Home » Nigerian Cases » Supreme Court » Mr. Ime Ime Umanah Jnr V. Nigeria Deposit Insurance Corporation (2016) LLJR-SC

Mr. Ime Ime Umanah Jnr V. Nigeria Deposit Insurance Corporation (2016) LLJR-SC

Mr. Ime Ime Umanah Jnr V. Nigeria Deposit Insurance Corporation (2016)

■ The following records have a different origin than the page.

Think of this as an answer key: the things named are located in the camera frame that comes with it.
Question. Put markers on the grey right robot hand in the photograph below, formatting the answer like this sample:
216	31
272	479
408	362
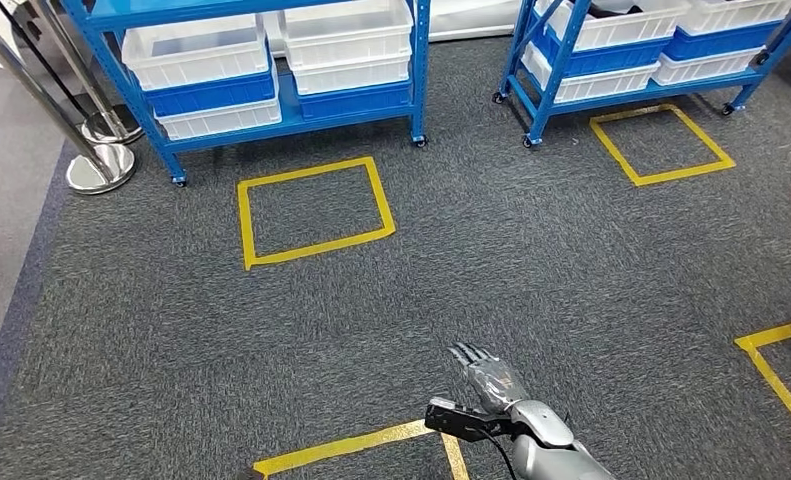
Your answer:
494	381

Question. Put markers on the yellow floor tape square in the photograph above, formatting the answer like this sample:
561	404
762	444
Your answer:
246	225
673	175

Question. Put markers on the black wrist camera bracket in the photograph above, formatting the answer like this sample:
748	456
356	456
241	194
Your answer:
461	417

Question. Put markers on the black parts in bin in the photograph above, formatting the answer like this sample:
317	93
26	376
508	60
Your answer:
610	10

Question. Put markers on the blue metal shelf rack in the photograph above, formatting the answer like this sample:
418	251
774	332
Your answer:
103	40
547	93

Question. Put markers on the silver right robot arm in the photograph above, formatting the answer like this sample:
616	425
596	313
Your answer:
554	444

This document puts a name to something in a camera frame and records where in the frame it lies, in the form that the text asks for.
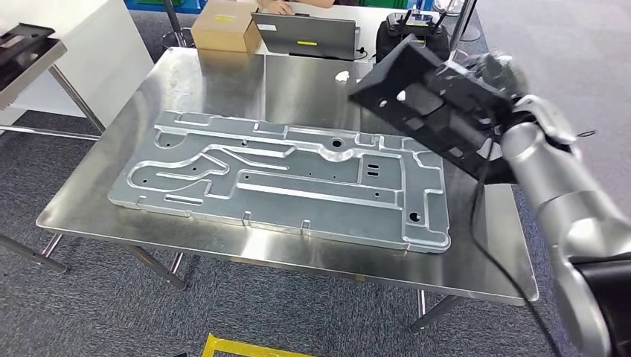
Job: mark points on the stainless steel side table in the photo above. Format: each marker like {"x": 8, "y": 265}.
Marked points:
{"x": 29, "y": 74}

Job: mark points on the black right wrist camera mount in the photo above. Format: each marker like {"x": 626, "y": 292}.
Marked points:
{"x": 463, "y": 98}

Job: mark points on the black parts on side table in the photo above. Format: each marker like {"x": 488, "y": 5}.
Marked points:
{"x": 24, "y": 42}

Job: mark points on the person's hand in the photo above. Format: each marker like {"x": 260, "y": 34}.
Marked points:
{"x": 278, "y": 6}

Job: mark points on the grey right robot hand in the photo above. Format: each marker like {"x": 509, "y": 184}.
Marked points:
{"x": 503, "y": 69}

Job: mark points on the grey laptop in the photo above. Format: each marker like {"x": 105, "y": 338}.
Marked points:
{"x": 305, "y": 34}

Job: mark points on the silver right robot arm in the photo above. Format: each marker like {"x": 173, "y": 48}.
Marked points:
{"x": 562, "y": 197}

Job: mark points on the grey machined metal plate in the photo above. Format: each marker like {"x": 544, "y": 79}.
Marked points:
{"x": 296, "y": 207}

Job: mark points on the small white crumpled tissue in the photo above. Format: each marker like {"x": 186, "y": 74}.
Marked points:
{"x": 342, "y": 76}

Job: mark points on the black plastic panel part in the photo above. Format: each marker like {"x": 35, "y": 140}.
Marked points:
{"x": 394, "y": 88}

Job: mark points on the cardboard box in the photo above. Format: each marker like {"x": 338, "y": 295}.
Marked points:
{"x": 222, "y": 29}

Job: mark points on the yellow floor tape square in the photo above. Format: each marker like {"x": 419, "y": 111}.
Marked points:
{"x": 246, "y": 349}

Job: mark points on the white partition panel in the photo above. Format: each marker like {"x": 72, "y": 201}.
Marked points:
{"x": 98, "y": 39}

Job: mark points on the black pole with chrome base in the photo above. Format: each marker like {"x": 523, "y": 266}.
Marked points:
{"x": 177, "y": 37}

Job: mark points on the stainless steel workbench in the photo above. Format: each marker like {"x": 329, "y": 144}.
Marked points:
{"x": 246, "y": 79}

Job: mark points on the black remote controller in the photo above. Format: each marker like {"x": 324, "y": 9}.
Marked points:
{"x": 414, "y": 29}

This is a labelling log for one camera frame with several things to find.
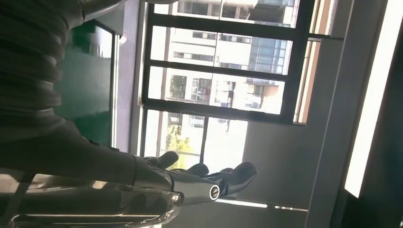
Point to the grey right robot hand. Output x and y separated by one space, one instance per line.
78 163

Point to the green conveyor belt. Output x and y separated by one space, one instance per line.
85 94

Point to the black framed window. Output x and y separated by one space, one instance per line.
217 69

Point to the building outside window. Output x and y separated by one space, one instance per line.
233 53

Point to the white ceiling light strip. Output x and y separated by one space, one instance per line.
371 104

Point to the white conveyor frame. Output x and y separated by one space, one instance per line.
116 94

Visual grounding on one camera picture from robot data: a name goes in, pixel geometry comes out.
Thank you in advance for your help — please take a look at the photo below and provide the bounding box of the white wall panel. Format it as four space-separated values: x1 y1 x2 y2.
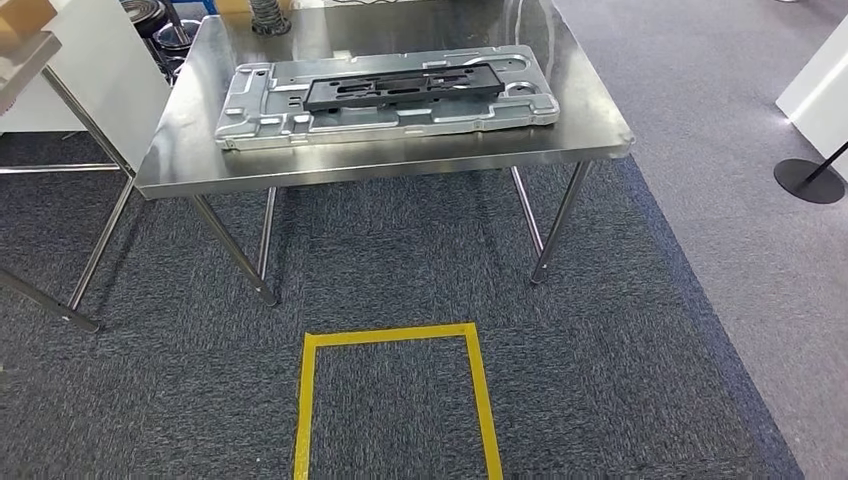
775 13 848 180

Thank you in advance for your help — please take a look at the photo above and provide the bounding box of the stamped sheet metal panel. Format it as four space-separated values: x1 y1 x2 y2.
213 44 562 152

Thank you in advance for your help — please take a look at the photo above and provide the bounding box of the black plastic plate frame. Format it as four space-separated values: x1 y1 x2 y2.
301 62 506 113

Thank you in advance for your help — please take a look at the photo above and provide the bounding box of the grey ribbed hose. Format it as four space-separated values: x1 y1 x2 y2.
248 0 293 37

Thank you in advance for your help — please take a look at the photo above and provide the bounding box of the yellow floor tape square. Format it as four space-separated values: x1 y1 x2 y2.
293 322 505 480

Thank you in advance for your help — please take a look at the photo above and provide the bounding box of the stainless steel workbench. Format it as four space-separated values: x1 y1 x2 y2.
134 0 636 307

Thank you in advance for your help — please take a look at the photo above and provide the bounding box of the steel side table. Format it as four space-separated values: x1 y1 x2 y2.
0 29 137 334

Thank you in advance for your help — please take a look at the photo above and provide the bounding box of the white cabinet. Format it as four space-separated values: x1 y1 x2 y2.
0 0 174 174

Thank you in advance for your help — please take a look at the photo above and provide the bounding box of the chrome round stool base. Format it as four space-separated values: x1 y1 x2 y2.
152 19 201 53

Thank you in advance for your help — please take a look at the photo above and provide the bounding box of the black stanchion with round base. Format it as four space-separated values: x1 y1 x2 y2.
773 139 848 205

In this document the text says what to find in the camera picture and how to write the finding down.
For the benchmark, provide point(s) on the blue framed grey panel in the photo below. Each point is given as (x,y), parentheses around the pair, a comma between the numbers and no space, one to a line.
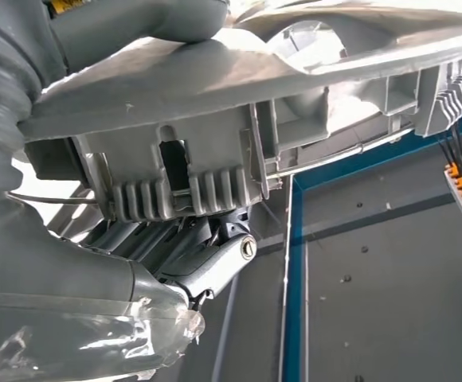
(374,290)

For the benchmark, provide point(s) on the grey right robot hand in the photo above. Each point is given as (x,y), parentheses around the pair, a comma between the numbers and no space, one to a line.
(55,316)

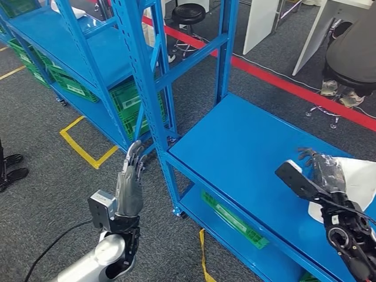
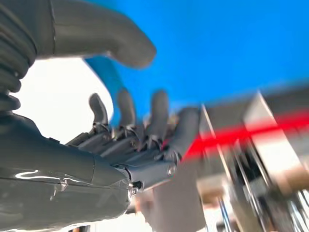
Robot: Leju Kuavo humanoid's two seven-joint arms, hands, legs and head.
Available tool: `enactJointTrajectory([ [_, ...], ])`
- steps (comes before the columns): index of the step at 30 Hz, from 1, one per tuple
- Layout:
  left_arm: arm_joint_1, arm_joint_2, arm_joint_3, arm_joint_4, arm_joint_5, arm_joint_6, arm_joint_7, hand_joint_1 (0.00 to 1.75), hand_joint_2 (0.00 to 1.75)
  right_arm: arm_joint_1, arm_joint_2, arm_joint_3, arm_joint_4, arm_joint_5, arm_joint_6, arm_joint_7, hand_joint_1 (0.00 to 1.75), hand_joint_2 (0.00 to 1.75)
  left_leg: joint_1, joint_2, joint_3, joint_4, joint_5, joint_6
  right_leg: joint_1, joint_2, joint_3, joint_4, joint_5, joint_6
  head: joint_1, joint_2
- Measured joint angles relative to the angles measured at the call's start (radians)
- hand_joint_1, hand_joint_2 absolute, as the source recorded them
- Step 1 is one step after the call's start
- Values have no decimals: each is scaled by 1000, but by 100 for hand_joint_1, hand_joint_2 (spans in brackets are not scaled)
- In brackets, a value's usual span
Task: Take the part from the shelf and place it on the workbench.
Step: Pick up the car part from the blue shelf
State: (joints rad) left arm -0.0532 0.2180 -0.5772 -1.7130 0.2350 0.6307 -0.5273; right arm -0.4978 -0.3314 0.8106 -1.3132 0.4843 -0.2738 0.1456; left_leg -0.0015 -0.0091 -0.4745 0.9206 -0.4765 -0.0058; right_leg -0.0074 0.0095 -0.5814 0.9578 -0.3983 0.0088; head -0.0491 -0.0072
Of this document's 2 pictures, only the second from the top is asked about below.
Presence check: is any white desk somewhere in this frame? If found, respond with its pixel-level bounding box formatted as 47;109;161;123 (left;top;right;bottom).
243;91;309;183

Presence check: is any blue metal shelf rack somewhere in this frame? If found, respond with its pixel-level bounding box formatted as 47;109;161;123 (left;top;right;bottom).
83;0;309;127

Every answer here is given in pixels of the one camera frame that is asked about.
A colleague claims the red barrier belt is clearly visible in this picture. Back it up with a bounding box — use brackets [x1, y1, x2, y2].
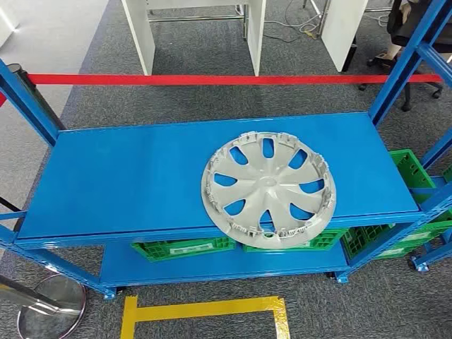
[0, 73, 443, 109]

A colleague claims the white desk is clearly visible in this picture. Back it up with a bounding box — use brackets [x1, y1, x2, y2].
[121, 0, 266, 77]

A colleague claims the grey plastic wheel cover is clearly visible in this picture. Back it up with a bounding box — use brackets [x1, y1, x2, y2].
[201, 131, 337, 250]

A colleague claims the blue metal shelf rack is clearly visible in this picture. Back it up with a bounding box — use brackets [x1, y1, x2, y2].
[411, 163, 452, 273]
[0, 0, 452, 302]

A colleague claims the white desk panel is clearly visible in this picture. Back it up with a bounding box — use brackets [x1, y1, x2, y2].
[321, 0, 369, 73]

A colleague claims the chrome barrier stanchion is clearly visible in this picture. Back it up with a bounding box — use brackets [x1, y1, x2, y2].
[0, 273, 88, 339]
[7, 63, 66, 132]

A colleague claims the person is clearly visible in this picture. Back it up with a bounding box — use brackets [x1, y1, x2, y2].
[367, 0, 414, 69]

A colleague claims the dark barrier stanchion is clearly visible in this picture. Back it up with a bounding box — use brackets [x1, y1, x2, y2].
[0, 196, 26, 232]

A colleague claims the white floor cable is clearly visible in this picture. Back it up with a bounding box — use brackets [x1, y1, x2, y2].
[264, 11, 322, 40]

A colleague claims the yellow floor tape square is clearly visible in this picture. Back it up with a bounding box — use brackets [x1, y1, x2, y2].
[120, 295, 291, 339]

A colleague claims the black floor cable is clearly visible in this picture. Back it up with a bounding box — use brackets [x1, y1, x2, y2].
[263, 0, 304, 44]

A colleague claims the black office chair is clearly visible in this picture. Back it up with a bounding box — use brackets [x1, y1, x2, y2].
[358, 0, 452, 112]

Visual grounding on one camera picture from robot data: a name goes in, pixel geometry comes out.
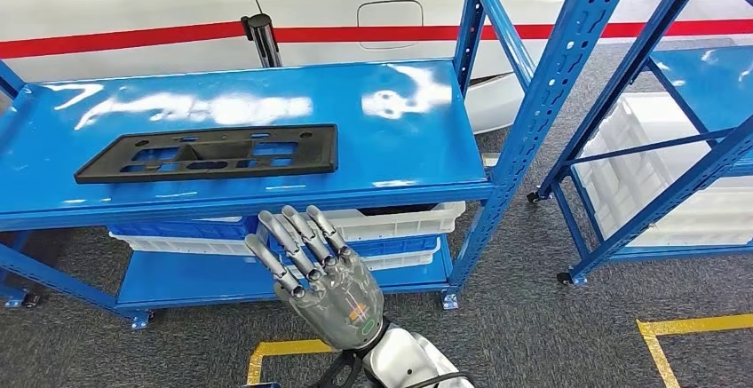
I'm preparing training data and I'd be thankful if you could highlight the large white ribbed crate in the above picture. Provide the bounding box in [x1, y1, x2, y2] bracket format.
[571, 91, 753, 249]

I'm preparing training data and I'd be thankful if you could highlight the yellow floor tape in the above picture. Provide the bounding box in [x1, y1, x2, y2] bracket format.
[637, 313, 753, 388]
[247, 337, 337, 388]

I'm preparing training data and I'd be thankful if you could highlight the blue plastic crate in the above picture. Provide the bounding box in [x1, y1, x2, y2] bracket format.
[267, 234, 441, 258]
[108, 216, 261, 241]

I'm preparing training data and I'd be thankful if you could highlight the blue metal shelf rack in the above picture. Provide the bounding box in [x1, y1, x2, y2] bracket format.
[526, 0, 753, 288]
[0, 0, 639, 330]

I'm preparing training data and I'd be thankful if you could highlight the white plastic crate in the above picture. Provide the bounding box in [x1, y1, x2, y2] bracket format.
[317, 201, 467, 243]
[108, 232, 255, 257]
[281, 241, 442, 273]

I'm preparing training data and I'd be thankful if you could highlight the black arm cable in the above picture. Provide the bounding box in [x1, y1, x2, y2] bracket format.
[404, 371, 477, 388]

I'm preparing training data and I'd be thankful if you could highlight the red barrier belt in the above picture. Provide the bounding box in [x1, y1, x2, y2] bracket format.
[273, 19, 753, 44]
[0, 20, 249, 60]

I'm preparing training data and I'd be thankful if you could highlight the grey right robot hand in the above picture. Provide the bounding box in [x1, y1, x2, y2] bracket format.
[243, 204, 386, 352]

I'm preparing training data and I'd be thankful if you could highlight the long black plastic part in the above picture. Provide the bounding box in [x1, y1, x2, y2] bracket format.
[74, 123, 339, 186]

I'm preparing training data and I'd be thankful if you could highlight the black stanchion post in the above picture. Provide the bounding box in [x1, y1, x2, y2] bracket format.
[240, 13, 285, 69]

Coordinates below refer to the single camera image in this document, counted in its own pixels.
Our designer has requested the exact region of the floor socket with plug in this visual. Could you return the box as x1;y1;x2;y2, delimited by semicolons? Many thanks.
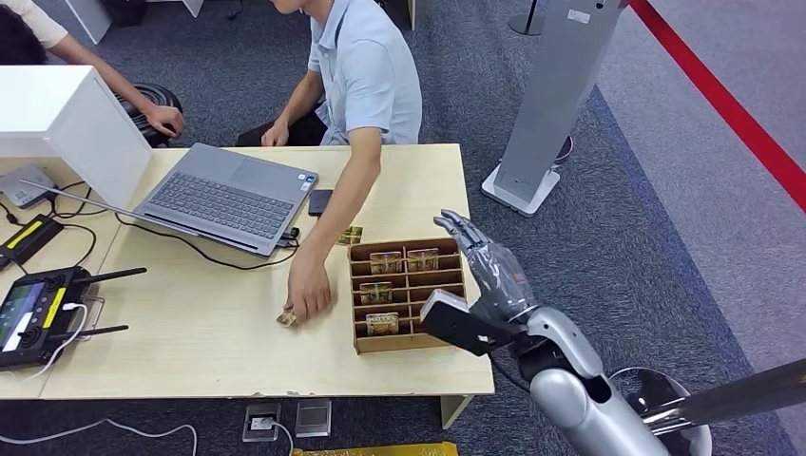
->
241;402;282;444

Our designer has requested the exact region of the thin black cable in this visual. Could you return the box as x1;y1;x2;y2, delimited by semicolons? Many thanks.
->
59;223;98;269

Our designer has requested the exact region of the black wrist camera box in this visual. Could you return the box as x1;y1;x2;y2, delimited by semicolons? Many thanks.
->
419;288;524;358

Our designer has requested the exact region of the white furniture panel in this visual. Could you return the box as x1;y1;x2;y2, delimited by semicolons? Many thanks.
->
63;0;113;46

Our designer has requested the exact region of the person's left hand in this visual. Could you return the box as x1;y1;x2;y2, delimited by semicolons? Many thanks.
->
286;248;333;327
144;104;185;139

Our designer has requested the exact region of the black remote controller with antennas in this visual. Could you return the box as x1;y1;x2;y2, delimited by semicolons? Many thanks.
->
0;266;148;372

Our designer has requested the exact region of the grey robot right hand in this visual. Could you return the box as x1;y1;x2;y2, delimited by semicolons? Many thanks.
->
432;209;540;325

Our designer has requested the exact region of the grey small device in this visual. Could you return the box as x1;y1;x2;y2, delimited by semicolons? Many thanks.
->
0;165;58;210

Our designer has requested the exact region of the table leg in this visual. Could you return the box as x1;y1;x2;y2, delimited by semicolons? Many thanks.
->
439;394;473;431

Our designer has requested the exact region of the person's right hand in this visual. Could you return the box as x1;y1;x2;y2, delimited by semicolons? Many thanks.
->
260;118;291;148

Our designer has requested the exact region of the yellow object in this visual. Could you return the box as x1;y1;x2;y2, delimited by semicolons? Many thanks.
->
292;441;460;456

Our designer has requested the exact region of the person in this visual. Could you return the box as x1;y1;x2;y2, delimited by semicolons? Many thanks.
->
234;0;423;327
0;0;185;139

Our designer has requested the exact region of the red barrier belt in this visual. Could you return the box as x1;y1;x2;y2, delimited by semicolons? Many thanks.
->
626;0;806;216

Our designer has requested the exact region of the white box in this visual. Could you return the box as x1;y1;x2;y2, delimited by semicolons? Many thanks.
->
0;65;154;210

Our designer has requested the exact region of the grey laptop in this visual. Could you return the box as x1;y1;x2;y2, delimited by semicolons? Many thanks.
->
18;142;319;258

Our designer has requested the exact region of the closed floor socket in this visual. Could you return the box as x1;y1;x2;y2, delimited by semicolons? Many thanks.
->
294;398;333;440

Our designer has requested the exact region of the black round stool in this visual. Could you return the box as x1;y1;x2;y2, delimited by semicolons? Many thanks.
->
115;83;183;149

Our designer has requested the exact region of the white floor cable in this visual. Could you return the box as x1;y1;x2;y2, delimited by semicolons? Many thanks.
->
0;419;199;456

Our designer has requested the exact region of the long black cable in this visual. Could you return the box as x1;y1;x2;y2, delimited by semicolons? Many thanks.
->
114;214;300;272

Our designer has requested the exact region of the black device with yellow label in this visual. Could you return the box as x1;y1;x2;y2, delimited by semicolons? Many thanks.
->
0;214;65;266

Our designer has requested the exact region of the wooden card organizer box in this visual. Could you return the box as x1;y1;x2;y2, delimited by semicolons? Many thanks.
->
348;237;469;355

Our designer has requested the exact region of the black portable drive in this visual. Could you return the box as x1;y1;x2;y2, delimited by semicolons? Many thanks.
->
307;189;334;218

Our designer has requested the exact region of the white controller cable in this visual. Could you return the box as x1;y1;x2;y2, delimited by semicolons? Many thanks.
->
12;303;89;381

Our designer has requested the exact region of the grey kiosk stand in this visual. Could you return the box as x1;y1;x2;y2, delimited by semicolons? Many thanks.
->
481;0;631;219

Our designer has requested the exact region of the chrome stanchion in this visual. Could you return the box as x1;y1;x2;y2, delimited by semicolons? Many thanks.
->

LAWGLOBAL HUB Lead Judgment Report

OLABODE RHODES-VIVOUR, J.S.C.

This is an appeal from the Judgment of the Court of Appeal, Lagos Division, delivered on 9 February 2005 in appeal No. CA/L/52/0202 which upset the judgment of a Federal High Court, Lagos Division, delivered on 1 November, 2001 in Suit No: FHC/L/FB/2000. It arose as follows:

In the trial Court the appellant was the plaintiff, while the defendants were:

  1. Rabo Farms Ltd
  2. Chief Ime Sampson Umanah
  3. Mrs. Nnene Ime Umanah
  4. Ime Ime Umunah

3 and 4 were subsequently struck out.

The 1st Respondent obtained credit facilities amounting to fifteen million naira (N15m.) from the plaintiff. The sum was guaranteed by the 2nd respondent. The plaintiff’s claim is for recovery of the debt of 15m.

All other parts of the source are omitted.